I looked at her. Green eyes. “No.”
“I’m free tonight.” Then she added hastily, “Don’t get the wrong idea. I don’t say that sort of thing to just anyone.”
That much I knew. She’d brushed Yonabaru aside readily enough. For an entire week I’d heard complaint after complaint about the hottest woman whose knees were locked together with the biggest padlock. “It’s a travesty in this day and age,” he’d tell me. And I had a feeling it wasn’t special treatment just because Yonabaru was who he was.
“What time is it?” I still had a schedule to keep.

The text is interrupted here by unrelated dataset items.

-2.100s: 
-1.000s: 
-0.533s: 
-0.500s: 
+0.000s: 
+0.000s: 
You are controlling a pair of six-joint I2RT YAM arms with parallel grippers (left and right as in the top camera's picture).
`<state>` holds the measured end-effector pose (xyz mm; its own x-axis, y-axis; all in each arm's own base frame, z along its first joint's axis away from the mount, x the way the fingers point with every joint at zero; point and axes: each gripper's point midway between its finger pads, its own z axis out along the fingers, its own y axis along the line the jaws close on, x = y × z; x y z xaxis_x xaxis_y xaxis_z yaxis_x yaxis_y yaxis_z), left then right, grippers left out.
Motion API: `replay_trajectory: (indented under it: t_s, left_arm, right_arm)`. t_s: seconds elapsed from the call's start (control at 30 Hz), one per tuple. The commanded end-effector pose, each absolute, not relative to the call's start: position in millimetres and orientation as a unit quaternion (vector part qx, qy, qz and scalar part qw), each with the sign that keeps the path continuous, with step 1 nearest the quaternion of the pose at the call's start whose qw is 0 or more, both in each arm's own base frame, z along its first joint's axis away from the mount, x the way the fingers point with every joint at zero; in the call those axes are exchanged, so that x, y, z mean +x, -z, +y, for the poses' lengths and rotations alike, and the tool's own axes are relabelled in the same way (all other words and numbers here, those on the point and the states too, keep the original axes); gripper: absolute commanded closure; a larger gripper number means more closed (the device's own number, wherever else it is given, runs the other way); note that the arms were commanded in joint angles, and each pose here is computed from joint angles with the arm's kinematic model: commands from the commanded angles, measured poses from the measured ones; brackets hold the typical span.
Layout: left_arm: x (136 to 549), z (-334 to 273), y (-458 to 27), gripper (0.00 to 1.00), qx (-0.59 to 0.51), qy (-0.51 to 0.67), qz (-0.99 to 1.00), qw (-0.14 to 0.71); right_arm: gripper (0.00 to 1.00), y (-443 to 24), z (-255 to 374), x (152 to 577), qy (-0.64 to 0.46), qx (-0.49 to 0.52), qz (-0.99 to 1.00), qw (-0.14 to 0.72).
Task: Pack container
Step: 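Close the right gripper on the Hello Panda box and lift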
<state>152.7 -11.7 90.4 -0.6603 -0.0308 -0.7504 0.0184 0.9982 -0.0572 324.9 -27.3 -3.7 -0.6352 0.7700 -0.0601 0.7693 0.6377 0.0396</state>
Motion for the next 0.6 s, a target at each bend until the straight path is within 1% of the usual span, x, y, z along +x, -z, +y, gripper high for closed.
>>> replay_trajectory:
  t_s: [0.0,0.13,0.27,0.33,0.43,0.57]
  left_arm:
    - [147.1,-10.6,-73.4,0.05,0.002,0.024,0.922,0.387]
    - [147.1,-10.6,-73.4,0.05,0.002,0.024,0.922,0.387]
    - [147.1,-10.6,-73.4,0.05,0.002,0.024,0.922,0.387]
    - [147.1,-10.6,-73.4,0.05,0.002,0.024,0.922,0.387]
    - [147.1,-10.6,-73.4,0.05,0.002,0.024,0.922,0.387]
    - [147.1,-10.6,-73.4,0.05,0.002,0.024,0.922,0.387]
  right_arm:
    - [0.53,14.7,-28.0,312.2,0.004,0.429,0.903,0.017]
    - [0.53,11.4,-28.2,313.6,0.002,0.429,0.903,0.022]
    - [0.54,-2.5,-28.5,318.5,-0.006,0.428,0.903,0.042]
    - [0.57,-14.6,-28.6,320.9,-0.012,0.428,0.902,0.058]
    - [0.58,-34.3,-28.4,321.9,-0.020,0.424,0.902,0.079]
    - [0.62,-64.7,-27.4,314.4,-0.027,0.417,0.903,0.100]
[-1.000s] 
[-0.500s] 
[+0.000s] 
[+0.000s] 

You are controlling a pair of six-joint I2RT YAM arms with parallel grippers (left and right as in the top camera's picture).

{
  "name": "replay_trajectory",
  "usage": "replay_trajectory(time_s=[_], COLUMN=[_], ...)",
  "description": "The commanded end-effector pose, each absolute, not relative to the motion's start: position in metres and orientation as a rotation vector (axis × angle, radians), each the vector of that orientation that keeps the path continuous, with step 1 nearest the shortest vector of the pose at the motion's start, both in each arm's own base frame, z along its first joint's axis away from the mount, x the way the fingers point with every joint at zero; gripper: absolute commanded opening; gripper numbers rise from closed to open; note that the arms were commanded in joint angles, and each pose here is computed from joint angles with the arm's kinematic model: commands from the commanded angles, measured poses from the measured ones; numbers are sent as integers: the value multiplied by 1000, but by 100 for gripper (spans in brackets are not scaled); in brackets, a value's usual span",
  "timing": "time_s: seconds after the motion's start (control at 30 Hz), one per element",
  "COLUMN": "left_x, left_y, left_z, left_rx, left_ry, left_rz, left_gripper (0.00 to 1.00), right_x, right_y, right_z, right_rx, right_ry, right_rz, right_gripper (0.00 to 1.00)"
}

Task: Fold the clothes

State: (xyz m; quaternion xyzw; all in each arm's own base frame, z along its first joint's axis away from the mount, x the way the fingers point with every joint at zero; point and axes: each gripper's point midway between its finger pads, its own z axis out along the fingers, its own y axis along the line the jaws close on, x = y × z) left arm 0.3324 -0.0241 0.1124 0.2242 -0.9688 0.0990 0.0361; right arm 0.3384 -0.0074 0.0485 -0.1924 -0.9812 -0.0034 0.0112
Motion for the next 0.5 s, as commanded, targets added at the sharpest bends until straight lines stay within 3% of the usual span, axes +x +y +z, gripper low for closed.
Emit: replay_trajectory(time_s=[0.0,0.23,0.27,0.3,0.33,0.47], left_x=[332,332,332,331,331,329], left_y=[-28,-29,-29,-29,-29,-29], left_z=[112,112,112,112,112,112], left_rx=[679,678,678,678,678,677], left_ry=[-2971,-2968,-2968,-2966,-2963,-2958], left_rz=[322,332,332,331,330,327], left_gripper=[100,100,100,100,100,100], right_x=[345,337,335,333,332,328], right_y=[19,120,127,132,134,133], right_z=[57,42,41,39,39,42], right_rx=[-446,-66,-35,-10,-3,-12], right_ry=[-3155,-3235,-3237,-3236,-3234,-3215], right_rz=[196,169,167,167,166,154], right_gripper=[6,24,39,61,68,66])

“Almost three o’clock. You were out for about three hours.”
1500. I was supposed to be training with Ferrell. I had to make right what I’d done in the last loop—the move that had killed Ferrell and the lieutenant. They’d died protecting me because I was showboating. I could still see the charred, smoldering family pictures Ferrell had decorated the inside of his Jacket with fluttering in the wind. A shot of him smiling under a bright Brazilian sun surrounded by brothers and sisters burned into my mind.

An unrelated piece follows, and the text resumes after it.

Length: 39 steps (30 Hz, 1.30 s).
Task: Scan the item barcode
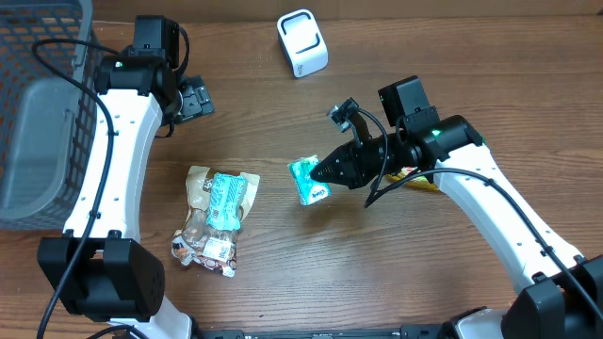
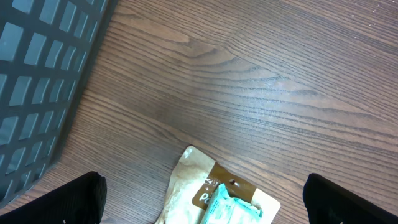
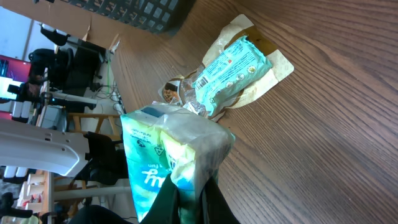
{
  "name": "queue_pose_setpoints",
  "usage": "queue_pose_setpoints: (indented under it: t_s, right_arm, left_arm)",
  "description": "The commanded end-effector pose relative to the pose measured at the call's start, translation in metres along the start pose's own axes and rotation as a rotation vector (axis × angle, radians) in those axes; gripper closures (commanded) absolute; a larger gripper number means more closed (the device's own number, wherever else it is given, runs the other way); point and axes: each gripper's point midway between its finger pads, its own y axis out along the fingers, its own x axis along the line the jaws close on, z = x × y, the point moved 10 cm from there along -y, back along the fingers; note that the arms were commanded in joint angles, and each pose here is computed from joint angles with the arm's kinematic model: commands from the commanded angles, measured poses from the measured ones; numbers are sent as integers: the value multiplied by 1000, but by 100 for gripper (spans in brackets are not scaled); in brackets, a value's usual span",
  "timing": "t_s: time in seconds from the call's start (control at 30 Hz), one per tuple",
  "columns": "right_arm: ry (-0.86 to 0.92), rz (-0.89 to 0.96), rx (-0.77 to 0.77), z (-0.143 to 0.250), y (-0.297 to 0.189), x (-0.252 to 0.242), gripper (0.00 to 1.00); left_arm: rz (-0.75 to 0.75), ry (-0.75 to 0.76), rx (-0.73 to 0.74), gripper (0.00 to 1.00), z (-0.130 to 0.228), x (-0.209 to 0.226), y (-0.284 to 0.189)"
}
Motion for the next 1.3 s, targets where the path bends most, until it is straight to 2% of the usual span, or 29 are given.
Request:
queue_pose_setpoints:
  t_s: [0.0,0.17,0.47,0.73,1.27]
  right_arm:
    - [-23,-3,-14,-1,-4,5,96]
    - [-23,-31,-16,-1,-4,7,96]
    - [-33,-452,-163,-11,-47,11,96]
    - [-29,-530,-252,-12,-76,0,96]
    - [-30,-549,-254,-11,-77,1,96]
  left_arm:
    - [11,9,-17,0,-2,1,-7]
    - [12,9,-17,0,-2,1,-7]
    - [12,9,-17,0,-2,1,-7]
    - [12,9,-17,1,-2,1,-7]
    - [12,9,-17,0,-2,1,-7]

I didn’t possess any extraordinary talents that set me apart from my peers. I was just a soldier. There were things I could do, and things I couldn’t. If I practiced, in time I could change some of those things I couldn’t do into things I could. I wouldn’t let my overconfidence kill the people who’d saved my life time and time again.
Under other circumstances I might have accepted her invitation.

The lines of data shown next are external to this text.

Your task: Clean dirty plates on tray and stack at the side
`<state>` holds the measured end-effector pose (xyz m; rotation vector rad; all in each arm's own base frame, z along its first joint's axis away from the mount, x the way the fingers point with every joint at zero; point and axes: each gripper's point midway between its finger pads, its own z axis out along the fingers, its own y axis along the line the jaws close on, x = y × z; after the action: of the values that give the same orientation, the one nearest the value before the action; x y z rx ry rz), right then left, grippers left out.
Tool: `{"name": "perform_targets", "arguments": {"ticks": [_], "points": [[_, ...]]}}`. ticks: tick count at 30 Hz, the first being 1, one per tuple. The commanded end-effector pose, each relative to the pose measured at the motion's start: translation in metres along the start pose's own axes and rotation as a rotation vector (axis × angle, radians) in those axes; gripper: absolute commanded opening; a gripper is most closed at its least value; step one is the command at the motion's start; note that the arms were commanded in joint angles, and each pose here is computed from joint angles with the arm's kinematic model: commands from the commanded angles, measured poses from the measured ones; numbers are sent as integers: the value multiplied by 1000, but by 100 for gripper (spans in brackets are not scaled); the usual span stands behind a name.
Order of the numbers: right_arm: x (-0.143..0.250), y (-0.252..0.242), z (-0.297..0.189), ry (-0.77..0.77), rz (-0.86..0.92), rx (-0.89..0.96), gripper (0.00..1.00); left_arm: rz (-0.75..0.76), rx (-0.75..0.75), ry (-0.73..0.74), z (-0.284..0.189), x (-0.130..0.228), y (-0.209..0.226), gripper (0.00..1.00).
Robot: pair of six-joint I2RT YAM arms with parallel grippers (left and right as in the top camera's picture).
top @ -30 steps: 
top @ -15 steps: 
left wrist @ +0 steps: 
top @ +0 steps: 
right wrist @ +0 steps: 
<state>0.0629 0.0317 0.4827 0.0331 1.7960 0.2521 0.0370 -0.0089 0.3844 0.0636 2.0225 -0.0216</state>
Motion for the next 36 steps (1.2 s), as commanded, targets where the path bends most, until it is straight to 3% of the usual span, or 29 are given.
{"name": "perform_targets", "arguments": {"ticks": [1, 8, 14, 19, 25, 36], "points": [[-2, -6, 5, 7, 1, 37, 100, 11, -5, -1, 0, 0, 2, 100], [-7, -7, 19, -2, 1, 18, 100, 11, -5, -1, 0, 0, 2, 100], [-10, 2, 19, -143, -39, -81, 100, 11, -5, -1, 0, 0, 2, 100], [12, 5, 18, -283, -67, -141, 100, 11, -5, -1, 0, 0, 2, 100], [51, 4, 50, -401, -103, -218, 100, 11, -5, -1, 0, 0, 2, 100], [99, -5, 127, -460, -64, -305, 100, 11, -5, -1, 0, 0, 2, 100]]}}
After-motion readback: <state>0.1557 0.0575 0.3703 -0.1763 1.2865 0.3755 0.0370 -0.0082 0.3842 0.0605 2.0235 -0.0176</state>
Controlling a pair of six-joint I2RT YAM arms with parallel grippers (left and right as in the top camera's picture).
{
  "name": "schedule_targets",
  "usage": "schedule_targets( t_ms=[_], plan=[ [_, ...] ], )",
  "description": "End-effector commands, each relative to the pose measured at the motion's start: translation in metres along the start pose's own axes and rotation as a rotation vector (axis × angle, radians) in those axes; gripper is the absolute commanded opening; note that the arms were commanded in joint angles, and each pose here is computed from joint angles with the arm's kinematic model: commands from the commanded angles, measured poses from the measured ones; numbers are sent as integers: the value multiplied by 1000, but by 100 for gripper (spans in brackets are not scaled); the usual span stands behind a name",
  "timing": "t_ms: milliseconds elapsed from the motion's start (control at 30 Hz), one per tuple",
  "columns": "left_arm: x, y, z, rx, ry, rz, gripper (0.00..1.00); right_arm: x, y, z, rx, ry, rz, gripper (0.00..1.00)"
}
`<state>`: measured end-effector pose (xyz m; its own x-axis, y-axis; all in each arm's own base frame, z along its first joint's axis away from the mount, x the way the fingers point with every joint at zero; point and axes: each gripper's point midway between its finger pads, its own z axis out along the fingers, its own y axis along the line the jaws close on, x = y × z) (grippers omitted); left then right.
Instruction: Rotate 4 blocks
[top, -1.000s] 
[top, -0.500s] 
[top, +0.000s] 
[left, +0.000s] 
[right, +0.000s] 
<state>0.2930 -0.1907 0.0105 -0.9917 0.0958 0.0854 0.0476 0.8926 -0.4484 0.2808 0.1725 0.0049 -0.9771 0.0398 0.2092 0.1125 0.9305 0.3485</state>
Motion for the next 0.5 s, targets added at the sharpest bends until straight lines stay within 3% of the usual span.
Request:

“Sorry, but I’m not the guy you’re looking for.”
I turned and started running toward the training field where Sergeant Ferrell was waiting, reeking o
f sweat and pumped with adrenaline.
“Asshole!”
I didn’t stop to return the compliment.
4
Attempt #99:
KIA forty-five minutes from start of battle.
5
Attempt #110:
They break through our line. Yonabaru is the weak link.
“Keiji . . . that mystery novel. It was that guy eating the pudding who . . .”
With those words, he dies.
KIA fifty-seven minutes from start of battle.
6
Attempt #123:
The migraines that had started after about fifty loops are getting worse. I don’t know what’s causing them. The painkillers the doctors give me don’t work at all. The prospect of these headaches accompanying me into every battle from here on out isn’t doing much for my morale.
KIA sixty-one minutes from start of battle.
7
Attempt #154:
Lose consciousness eighty minutes from start of battle. I don’t die, but I’m still caught in the loop. Whatever. If that’s how it’s gonna be, that’s how it’s gonna be.
8
Attempt #158:
I’ve finally mastered the tungsten carbide battle axe. I can rip through a Mimic’s endoskeleton with a flick of the wrist.
To defeat resilient foes, mankind developed blades that vibrate at ultra-high frequencies, pile drivers that fire spikes at velocities of fifteen hundred meters per second, and explosive melee weapons that utilized the Monroe Effect. But projectile weapons ran out of ammo. They jammed. They broke down. If you struck a slender blade at the wrong angle, it would shatter. And so Rita Vrataski reintroduced war to the simple, yet highly effective, axe.
It was an elegant solution. Every last kilogram-meter per second of momentum generated by the Jacket’s actuators was converted to pure destructive force. The axe might bend or chip, but its utility as a weapon would be undiminished. In battle, weapons you could use to bludgeon your enemy were more reliable. Weapons that had been honed to a fine edge, such as the katana, would cut so deep they’d get wedged in your enemy’s body and you couldn’t pull them out. There were even stories of warriors who dulled their blades with a stone before battle to prevent that from happening. Rita’s axe had proven its worth time and again.